Luckily, I don't normally stoop to such puns.


o)


----------



## Happy Joe (Jan 17, 2010)

First rule of the Internet; nothing is safe/secure...



> the attacks on Google were by "highly motivated people with a very specific agenda".


 
... they couldn't be talking about the Chinese government... nah; couldn't be them.

Enjoy!


----------



## Xelah (Jan 18, 2010)

Happy Joe said:


> First rule of the Internet; nothing is safe/secure...!



Actually, the first rule of the internet is "You do not talk about Fight Club."


----------



## AE35Unit (Jan 18, 2010)

Xelah said:


> Actually, the first rule of the internet is "You do not talk about Fight Club."


 What the film or the book?


----------



## jojajihisc (Jan 18, 2010)

AE35Unit said:


> What the film or the book?



Neither. The club.


----------



## Ursa major (Jan 18, 2010)

Talk about _what_?


----------



## Pyan (Jan 19, 2010)

Far enough from the subject, people...


----------



## Interference (Jan 19, 2010)

IE is a disease that you can't even delete.  Try it.  It comes back every ****i** time.


----------



## Pyan (Jan 19, 2010)

France are warning people now...

BBC News - France joins Germany warning against Internet Explorer


----------



## Shadow Trooper (Jan 19, 2010)

Apparently IE8 is supposedly ok (defence in depth etc) - Quote from Microsoft (obviously ), as well as other independant sources.

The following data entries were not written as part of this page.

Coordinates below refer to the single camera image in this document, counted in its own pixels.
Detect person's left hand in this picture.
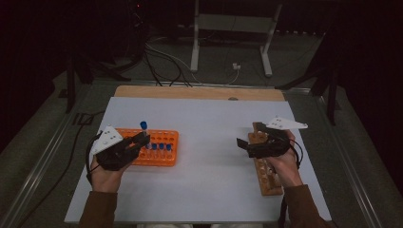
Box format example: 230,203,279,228
89,155,127,193

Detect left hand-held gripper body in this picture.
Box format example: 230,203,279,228
93,125,141,172

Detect orange plastic tube rack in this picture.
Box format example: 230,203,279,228
113,127,180,167

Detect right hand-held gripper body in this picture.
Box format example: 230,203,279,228
246,117,308,159

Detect black floor cables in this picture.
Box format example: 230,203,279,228
144,44,203,88

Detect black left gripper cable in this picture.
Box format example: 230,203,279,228
85,132,104,186

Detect white plug cable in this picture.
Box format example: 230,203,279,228
224,68,240,86

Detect long black floor cable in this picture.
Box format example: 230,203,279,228
17,109,106,228

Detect black tripod stand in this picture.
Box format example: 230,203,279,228
275,56,342,126
65,53,131,114

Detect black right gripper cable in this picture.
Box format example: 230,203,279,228
289,139,304,169

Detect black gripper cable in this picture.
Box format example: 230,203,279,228
85,132,104,186
289,139,304,169

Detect person's right hand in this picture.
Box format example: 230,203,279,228
265,130,303,188

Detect grey metal stand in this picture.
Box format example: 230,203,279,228
189,0,283,78

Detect grey metal floor rail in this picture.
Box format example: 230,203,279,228
312,91,386,228
0,88,93,228

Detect white table mat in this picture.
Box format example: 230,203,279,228
64,96,333,224

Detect wooden test tube rack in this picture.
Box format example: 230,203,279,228
247,122,284,197

I guess the problem is that many governments run older versions due to licence costs.


----------



## Ursa major (Jan 19, 2010)

And it doesn't help when information about how one might exploit the flaw is published.

At least give Redmond, or wherever, a chance to move the flaw elsewhere () before you publish.


(Why _do_ they publish? Is it to say: "look how intelligent I am"? It doesn't persuade me. They might as well get themselves filmed standing in front of a shop window and saying: "A normal house brick won't do the job, but I've discovered that half a breeze block is just the ticket.")


----------



## Happy Joe (Jan 19, 2010)

> And it doesn't help when information about how one might exploit the flaw is published.


 
Believe it or not there are hacker boards (at least there used to be, I haven't looked in a long time) where exploits, and how to use them are freely discussed, questions answered and advice on how to capitalize on exploits is given).  Note; if you enter such a site it is very likely that you will become infected with a virus, worm or root kit.

Exploits are commonly published for two reasons; to gain a reputation, and to give the software companies added incentive to patch the holes.

Just info: China and Google have been fighting for a while now over China's government hackers' attacks on Google trying to get info on dissidents and other suspected state enemies.

Enjoy!


----------



## Ursa major (Jan 19, 2010)

I've read it was probably part of Google's dispute with China, hence my rather tasteless pun earlier o).


----------



## AE35Unit (Jan 19, 2010)

Happy Joe said:


> Believe it or not there are hacker boards (at least there used to be, I haven't looked in a long time) where exploits, and how to use them are freely discussed, questions answered and advice on how to capitalize on exploits is given).  Note; if you enter such a site it is very likely that you will become infected with a virus, worm or root kit.


Well, back in the 90s there sites that  showed how to make bombs from  stuff in your cupboards so heaven knows what's out there now!


----------